Visiting the Stormbelt
Mon, 10/15/2012 - by Robert Leslie

Visiting America in my childhood revealed a brave and dynamic new world. Its intense sun and endless horizons made my early life in northern England seem comparatively monotonous; a colourless black and white. The U.S. I saw in the Sixties was at its most dynamic: the economy was booming and productivity was at its highest levels. Enthusiasm, energy and opportunity abounded.

Forty years later, I returned.

Setting out on the day of the inauguration of President Barack Obama, I began a cross-country voyage from Miami to Los Angeles - the Sunbelt, a region long viewed as the future boomland for the United States. This hot, southern region, stretching from coast to coast, was the land of hope for this generation. Agriculture, housing, immigration and the military were all predicted to repeat the growth of the Sixties.

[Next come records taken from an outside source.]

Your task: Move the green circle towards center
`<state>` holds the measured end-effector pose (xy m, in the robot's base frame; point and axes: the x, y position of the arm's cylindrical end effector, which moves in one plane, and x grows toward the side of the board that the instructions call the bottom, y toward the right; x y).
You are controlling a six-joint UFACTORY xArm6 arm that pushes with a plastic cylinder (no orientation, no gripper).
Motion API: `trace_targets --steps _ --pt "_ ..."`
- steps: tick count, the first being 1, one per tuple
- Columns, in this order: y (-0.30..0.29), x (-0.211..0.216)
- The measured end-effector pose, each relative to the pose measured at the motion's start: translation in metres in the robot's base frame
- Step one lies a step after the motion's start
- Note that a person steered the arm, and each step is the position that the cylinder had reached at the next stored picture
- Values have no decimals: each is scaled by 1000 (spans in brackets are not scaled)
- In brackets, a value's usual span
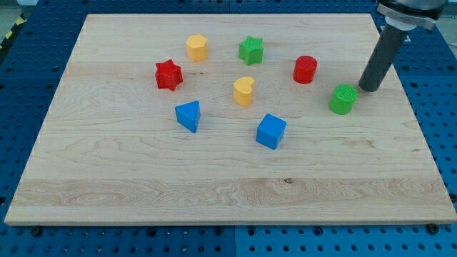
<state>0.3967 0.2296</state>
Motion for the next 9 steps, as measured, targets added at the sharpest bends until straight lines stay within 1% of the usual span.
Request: trace_targets --steps 1,2,4,8,9 --pt "-18 2" --pt "-24 3" --pt "-23 5" --pt "-26 39" --pt "-11 51"
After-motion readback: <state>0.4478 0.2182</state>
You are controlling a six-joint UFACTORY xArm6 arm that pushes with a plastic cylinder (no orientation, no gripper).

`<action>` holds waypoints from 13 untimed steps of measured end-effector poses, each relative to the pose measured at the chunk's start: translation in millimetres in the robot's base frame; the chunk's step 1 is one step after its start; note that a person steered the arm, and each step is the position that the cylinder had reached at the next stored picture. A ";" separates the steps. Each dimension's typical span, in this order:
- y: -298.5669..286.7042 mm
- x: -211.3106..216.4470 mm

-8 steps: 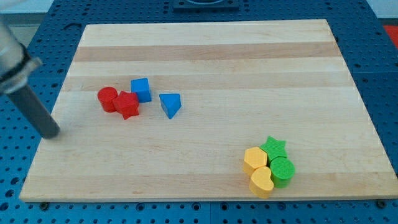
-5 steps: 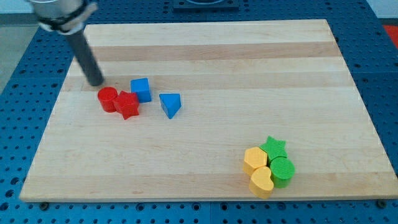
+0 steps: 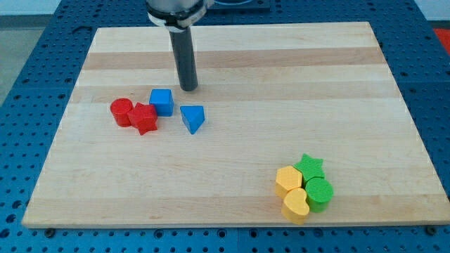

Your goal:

The country I discovered was a far distance from the impressions of my youth. In January 2009, at the height of the economic crisis, men with “will do anything for work” signs lined the roads, alongside rows of improvised yard sales full of personal souvenirs available for two dollars a shot.

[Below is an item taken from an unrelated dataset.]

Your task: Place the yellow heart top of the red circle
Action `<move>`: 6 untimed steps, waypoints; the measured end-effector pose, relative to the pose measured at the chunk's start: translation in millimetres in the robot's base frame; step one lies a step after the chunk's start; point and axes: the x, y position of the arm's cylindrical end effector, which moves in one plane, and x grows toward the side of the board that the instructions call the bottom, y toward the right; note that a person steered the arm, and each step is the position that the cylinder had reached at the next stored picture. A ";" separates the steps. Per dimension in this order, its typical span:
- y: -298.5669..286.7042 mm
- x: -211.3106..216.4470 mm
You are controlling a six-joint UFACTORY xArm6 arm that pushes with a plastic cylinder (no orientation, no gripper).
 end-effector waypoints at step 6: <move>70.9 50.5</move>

The further I journeyed, I saw the impact of both the manmade and environmental crises the region had suffered. Years after Hurricane Katrina, the coastal towns outside of New Orleans were still devastated. Crossing Texas, the grasslands were decimated from years of continual drought.

At last, to California, where industrial food production swallowed all the water the Nevada river could send to it. Reaching the Pacific, it seemed that there was only one industry impervious to economic and environmental decline - Big Oil.

Retracing my journey in late 2011, I flicked the video switch on my camera, recording the hopes and histories of the people, the loneliness of the road, the beauty of nature and the impact of man across the Stormbelt.

This multimedia ebook commemorates my first sketch of life in the “new” United States.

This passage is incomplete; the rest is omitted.